YAKAMA NATION, Wash.- $1.028 million in federal funding will be helping limit drug usage within the Yakama Nation.
U.S. Senator Maria Cantwell (D-WA) says the funds will start the Yakama Nation Drug and Fentanyl Task Force. According to Cantwell, the Nation has already began preparations for this team to cover 1,130,000 acres of the reservation.
“In visits with tribal leaders all across the State of Washington over the past year, one thing became abundantly clear: Tribal law enforcement agencies need more boots on the ground to address the growing fentanyl crisis,” says Cantwell. “This funding will help the Yakama Nation implement their new fentanyl task force – recruiting and training nine law enforcement officers to help keep fentanyl off their streets and keep the public safer.”

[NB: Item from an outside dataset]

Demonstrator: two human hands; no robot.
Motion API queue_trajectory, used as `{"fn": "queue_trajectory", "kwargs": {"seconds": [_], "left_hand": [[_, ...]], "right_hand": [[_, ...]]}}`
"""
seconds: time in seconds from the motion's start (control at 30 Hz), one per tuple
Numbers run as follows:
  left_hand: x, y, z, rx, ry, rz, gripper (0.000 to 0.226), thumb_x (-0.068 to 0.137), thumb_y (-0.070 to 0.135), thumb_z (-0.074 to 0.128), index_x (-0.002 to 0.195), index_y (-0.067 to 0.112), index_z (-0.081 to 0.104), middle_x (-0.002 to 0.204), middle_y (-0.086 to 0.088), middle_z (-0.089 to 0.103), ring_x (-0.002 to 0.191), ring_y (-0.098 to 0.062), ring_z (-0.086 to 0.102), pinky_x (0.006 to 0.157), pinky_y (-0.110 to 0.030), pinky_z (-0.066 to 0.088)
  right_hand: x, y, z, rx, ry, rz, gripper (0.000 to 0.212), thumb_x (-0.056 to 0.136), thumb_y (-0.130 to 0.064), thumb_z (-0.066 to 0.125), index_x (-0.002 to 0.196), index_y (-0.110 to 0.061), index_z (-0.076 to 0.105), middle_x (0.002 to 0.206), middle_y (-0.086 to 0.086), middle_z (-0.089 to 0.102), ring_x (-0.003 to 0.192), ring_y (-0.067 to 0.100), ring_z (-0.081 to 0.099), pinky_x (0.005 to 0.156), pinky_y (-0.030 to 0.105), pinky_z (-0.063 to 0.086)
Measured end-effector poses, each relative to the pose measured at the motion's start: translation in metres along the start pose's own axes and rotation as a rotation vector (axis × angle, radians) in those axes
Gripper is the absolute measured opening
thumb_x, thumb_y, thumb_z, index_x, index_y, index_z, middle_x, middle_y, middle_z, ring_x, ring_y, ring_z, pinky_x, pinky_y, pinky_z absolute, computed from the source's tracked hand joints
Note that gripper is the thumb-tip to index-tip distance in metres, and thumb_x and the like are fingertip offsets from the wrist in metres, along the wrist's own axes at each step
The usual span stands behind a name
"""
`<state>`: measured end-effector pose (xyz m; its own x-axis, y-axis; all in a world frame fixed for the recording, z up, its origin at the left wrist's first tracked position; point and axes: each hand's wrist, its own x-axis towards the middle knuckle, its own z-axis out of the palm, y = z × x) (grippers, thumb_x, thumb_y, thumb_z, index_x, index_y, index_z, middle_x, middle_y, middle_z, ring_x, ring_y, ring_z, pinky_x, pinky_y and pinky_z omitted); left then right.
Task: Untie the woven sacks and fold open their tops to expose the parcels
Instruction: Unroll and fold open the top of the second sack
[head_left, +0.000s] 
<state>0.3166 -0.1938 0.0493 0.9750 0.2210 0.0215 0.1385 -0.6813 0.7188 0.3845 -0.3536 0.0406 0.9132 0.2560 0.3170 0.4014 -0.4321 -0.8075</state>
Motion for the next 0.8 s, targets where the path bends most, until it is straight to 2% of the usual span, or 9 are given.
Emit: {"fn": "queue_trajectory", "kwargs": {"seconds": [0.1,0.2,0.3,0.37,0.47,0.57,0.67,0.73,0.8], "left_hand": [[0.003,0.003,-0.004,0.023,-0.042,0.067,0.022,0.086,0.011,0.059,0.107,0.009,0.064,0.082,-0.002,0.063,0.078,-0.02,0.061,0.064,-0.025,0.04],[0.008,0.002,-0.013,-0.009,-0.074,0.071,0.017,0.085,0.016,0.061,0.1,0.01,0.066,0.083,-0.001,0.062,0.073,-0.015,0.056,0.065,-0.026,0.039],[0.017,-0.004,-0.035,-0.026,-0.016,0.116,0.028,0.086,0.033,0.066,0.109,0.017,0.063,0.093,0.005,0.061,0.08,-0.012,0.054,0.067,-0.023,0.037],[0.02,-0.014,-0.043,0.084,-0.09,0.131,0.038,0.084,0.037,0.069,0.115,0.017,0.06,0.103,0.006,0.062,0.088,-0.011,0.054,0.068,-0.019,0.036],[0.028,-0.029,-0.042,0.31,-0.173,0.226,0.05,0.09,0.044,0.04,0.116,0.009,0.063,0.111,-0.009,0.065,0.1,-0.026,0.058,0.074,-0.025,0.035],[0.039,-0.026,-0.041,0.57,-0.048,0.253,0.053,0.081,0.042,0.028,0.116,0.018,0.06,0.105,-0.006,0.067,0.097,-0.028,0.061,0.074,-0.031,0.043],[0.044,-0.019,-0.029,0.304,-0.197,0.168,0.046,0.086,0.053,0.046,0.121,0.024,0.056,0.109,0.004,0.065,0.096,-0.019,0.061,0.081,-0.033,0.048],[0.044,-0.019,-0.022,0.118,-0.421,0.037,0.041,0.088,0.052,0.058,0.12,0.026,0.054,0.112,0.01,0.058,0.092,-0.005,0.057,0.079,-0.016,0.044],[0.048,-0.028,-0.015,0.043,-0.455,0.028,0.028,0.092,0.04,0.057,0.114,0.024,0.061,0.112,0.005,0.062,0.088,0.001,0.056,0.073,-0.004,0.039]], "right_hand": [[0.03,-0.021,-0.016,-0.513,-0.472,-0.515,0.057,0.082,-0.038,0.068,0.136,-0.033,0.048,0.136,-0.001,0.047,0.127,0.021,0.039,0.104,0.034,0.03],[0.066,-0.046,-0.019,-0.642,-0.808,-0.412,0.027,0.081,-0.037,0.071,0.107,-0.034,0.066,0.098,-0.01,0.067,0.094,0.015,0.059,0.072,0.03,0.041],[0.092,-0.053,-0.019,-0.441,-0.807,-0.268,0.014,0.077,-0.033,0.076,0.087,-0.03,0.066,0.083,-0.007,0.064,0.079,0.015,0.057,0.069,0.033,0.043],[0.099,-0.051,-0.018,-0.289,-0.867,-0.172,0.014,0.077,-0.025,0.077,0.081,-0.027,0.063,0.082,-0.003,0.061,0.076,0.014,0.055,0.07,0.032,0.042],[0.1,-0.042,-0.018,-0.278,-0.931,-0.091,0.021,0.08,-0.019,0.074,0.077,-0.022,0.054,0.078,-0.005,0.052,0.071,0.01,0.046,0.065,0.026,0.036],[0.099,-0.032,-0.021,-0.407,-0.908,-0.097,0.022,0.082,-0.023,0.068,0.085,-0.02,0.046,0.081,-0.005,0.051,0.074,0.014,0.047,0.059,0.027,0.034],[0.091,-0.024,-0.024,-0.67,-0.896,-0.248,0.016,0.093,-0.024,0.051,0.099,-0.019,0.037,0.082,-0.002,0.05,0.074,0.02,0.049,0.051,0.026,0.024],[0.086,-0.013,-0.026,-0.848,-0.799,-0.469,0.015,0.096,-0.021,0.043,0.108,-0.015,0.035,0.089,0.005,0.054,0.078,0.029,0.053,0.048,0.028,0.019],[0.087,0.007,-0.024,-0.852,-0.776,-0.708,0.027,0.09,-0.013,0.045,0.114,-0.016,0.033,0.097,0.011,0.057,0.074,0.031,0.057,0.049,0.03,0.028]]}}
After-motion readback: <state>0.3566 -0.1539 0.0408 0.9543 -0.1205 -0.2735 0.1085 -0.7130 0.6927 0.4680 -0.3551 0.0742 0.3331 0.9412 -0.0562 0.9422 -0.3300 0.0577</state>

The Yakama Nation has started the recruitment process for the task force and will send nine members of the Yakama Nation Police Department to training by the end of the fiscal year.
YNPD will track success through the Incident Total of Reported Offenses and the work done with regional and federal law enforcement to seize and stop the transport of drugs through the reservation.
“The fentanyl crisis is a flood of poison entering Indian Country and communities, and it is not a crisis that our Tribes can face alone,” said Senator Cantwell in December. “We’ve heard [from] tribal leaders and their law enforcement agencies how they’re chronically understaffed and under-resourced.”